The expected output is each line below containing "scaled", copied in full.

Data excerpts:
────────────────

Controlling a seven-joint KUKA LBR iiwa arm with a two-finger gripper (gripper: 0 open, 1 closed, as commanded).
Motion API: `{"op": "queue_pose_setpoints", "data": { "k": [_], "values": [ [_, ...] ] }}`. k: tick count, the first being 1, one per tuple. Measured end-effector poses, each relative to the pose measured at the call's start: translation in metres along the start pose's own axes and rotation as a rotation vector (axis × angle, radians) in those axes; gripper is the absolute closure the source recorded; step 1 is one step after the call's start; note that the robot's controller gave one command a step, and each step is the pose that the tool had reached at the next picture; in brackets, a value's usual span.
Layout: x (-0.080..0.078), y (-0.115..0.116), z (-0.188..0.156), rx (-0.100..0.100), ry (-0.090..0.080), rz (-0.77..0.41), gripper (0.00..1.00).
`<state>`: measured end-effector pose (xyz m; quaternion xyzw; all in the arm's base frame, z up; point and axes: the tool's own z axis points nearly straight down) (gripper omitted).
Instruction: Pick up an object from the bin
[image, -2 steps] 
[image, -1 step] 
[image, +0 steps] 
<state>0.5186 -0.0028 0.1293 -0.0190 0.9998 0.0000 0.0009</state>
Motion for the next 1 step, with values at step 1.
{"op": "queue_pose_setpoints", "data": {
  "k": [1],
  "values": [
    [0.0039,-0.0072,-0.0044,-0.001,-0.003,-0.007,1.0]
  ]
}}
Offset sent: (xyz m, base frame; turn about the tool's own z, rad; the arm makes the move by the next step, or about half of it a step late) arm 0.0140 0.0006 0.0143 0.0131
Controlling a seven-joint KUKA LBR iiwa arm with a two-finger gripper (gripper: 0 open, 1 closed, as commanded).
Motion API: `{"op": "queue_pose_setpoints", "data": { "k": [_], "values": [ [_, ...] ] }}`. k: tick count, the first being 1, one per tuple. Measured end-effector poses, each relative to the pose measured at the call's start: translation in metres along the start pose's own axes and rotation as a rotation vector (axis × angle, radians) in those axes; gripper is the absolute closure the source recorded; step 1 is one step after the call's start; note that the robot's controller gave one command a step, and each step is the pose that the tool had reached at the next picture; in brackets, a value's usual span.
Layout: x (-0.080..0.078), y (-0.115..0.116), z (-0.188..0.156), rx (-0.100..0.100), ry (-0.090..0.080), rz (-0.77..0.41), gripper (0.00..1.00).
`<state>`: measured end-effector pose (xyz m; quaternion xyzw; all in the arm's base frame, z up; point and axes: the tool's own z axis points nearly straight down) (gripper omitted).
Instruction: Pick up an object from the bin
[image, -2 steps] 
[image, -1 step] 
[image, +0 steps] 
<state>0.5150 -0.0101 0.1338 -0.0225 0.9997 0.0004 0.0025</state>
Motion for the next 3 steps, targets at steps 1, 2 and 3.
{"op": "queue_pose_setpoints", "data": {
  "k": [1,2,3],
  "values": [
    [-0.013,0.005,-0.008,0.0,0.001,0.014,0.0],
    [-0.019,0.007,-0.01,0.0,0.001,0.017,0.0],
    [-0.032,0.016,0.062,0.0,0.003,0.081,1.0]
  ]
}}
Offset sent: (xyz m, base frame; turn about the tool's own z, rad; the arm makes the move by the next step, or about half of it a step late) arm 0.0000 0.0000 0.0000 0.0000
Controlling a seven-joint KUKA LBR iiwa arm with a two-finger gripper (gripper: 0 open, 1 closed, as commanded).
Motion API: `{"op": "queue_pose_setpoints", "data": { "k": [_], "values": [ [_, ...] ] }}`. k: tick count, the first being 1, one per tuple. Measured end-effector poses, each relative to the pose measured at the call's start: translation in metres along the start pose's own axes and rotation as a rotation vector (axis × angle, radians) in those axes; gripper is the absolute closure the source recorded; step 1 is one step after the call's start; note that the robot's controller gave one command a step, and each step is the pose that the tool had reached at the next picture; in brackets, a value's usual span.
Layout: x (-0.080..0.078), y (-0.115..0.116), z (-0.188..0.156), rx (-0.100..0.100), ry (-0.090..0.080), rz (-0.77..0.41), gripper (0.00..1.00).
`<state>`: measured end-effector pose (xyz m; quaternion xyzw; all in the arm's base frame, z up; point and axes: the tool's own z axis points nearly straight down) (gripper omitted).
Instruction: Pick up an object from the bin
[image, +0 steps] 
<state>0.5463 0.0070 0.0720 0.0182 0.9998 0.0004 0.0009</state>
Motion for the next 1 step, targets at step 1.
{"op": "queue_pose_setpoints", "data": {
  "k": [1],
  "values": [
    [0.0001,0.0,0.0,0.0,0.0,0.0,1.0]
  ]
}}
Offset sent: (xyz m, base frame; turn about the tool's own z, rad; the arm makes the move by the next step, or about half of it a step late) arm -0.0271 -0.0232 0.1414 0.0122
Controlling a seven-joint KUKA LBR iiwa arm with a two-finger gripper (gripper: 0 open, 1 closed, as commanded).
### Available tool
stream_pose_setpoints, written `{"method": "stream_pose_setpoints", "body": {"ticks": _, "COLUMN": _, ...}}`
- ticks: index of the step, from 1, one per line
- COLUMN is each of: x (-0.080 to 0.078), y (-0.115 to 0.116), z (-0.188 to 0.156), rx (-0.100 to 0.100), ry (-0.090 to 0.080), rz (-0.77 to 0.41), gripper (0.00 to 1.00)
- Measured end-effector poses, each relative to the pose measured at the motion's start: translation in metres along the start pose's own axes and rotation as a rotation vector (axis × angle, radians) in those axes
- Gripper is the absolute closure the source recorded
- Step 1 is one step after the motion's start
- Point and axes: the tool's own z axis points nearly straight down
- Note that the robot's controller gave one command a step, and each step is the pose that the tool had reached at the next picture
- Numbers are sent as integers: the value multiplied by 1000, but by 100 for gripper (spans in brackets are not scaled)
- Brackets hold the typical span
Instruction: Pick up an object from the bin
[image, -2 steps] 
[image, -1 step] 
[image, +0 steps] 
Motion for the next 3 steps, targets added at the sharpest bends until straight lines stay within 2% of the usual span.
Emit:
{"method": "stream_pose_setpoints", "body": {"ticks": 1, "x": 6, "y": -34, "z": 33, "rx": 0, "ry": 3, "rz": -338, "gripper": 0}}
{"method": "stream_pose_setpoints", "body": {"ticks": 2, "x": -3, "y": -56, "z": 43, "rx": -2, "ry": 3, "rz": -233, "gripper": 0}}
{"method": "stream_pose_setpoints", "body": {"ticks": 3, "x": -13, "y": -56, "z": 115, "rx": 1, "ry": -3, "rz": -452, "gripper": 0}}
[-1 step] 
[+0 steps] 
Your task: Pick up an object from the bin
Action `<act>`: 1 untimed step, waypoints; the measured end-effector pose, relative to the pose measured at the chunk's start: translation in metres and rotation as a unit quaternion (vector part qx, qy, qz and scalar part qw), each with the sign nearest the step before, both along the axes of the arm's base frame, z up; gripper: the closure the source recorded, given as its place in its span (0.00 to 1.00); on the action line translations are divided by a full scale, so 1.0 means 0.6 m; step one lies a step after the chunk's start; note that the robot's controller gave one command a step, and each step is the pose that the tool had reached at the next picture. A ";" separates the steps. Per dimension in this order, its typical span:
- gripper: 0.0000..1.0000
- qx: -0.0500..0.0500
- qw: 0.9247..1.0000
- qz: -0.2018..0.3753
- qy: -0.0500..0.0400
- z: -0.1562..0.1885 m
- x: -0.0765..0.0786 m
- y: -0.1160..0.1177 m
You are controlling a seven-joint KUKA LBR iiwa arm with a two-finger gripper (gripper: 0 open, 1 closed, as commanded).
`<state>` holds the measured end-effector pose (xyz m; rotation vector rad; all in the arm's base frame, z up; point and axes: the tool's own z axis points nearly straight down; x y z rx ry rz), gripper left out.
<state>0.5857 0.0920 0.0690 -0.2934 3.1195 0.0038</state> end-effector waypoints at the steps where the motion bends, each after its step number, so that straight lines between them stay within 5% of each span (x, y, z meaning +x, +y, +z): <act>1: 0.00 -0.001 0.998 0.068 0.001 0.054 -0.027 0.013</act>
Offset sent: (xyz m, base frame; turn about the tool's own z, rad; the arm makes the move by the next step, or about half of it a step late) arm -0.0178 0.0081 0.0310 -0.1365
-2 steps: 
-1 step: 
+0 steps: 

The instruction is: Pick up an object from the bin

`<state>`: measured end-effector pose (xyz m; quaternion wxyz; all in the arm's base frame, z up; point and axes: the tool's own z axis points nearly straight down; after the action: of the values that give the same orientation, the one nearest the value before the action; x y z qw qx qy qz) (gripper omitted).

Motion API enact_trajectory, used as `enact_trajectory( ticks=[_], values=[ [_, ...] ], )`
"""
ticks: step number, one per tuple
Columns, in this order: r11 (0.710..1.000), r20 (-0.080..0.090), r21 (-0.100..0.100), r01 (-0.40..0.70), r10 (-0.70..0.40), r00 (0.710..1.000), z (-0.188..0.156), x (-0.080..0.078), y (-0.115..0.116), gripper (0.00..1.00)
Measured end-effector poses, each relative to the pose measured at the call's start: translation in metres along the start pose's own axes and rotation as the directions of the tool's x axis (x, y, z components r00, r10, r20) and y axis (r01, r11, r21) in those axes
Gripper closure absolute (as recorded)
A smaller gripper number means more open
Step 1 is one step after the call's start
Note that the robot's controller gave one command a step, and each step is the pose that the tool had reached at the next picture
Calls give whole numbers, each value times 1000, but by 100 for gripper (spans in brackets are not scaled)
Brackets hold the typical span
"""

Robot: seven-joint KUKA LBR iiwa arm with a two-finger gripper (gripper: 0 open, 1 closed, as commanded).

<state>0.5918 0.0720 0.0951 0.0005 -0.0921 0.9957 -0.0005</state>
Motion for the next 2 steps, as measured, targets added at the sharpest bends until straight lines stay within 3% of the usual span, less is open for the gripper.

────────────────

=== Answer section ===
- Numbers are sent as integers: the value multiplied by 1000, but by 100 for gripper (spans in brackets are not scaled)
Calls give whole numbers, each value times 1000, but by 100 for gripper (spans in brackets are not scaled)

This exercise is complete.